/ansible-qemuprov

Use ansible and bash to provision virtual machines

Primary LanguageShellMIT LicenseMIT

Hardened gentoo automated provision

This is still under development but it does work to a certain degree.

This ansible playbook and accompanying scripts will ssh into a machine and configure a hardend-gentoo qemu/kvm virtual-machine.

It will use the variables under roles/cerulean/vars/main.yaml and the kernel configuration under roles/cerulean/files/kernel_config to:

  • Create an encrypted virtual machine disk ( you will need to store your keyring off the host when not in use,for good security).
  • Configure and install gentoo -hardend into a temporary chroot directory, it will then create a stage4 archive of the install and deploy it on every Virtual-Machine's encrypted disk.
  • During the previous step it should also have extracted an archive (roles/cerulean/files/postprov.tar.xz) containing configurations needed to make the sytem work as desired and add basic init services.

Right now the network configuration is a bit iffy but it works fine for me, you can adjust static IP network configuration per host in he hosts file.
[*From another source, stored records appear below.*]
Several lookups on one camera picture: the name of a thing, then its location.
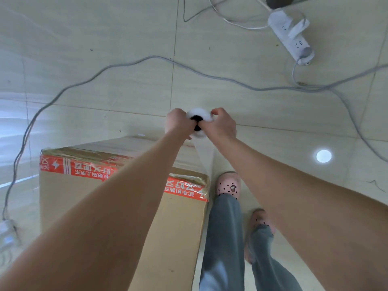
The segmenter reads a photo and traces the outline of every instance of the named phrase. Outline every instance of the human arm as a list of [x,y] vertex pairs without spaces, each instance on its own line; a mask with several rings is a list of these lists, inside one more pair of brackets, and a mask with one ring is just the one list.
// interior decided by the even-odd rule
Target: human arm
[[195,125],[174,109],[164,137],[38,237],[0,278],[0,290],[127,291],[169,172]]
[[236,138],[223,109],[199,123],[327,290],[388,288],[388,207],[271,159]]

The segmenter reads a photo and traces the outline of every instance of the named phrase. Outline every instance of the hand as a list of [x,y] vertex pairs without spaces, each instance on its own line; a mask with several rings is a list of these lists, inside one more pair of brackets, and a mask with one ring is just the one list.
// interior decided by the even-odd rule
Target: hand
[[186,112],[180,108],[175,108],[167,115],[164,131],[179,131],[182,132],[185,138],[191,139],[190,135],[194,132],[197,125],[195,120],[186,118]]
[[200,121],[199,127],[204,130],[206,136],[214,143],[235,139],[237,135],[236,122],[230,117],[224,108],[216,108],[211,114],[218,115],[212,122]]

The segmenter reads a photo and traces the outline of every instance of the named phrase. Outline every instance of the gray pants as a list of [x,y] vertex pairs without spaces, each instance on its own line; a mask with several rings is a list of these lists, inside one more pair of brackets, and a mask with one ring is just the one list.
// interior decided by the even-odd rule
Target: gray pants
[[[252,271],[258,291],[302,291],[295,277],[271,257],[274,239],[267,225],[250,234],[248,245],[255,262]],[[244,290],[244,241],[240,203],[220,195],[210,211],[200,291]]]

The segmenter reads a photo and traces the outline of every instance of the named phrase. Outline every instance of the person's left hand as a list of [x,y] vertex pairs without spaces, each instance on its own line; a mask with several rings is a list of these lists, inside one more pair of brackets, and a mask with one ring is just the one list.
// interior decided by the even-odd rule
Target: person's left hand
[[195,120],[186,118],[186,112],[180,108],[175,108],[167,115],[164,131],[167,133],[172,130],[179,130],[187,139],[191,139],[190,135],[194,132],[196,125]]

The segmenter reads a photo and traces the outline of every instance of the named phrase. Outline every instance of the cardboard box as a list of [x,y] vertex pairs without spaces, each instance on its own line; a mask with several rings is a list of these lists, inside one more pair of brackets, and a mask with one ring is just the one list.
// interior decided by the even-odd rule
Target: cardboard box
[[[119,138],[42,150],[41,228],[54,221],[153,141]],[[194,147],[182,146],[144,244],[130,291],[191,290],[210,178]]]

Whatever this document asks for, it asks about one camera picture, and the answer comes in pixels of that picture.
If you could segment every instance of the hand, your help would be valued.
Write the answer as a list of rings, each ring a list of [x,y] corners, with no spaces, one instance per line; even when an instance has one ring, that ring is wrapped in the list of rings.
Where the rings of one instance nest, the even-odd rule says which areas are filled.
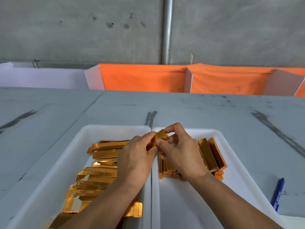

After this script is finished, it should have deployed a basic virtual machine with hardened configurations, Grsec/pax (You'll have to configure your own rbac policies).

It also deploys the virtual machines with basic tools needed to secure and audit the system:

  • Anti-malware - clamav(unofficial signatures included)
  • System auditing - lynis checksec acct audit sysstat aide glsa-check(for gentoo linux security advisory checking of the system)
  • Rootkit and malicious file detection- rkhunter chkrootkit
  • Network monitoring and security - arpon tcpdump mtr traceroute whois
  • Password manager and generators - pass passook pwgen
  • Graphical enviornment - X11,awesome (window manager),Firefox

#Requirements and usage

The target host should be a hardware server (not a VM). it needs to have qemu properly installed and configured,support KVM and allow chroot'ing. You will also need to now the root password of target host (for obvious reasons).

Usage:

ansible-playbook -i hosts -kK  main.yml 

Add -vvv to see a more detailed output. *You will need to check line by line every variable in roles/cerulean/vars/main.yaml. This will take many hours as you can imagine but that's mostly all there is to it. #Todo

  • OSSEC (HIDS/HIPS) automated deployment and configuration
  • Manage browser configuration and profiles during provision
  • Automate initial audit and pass/fail system based on test results
  • backup existing VM images before overwriting them (in case the provision fails)
  • Port the current role (cerulean) to a baremetal deployment role.This will require a separate script(s) to start a pxe server boot a live environment over PXE.
  • Lots of clean up , there are more than a few "hacky" configurations and scripts that should be improved and cleaned up.
  • Testing, would be nice if others help test this.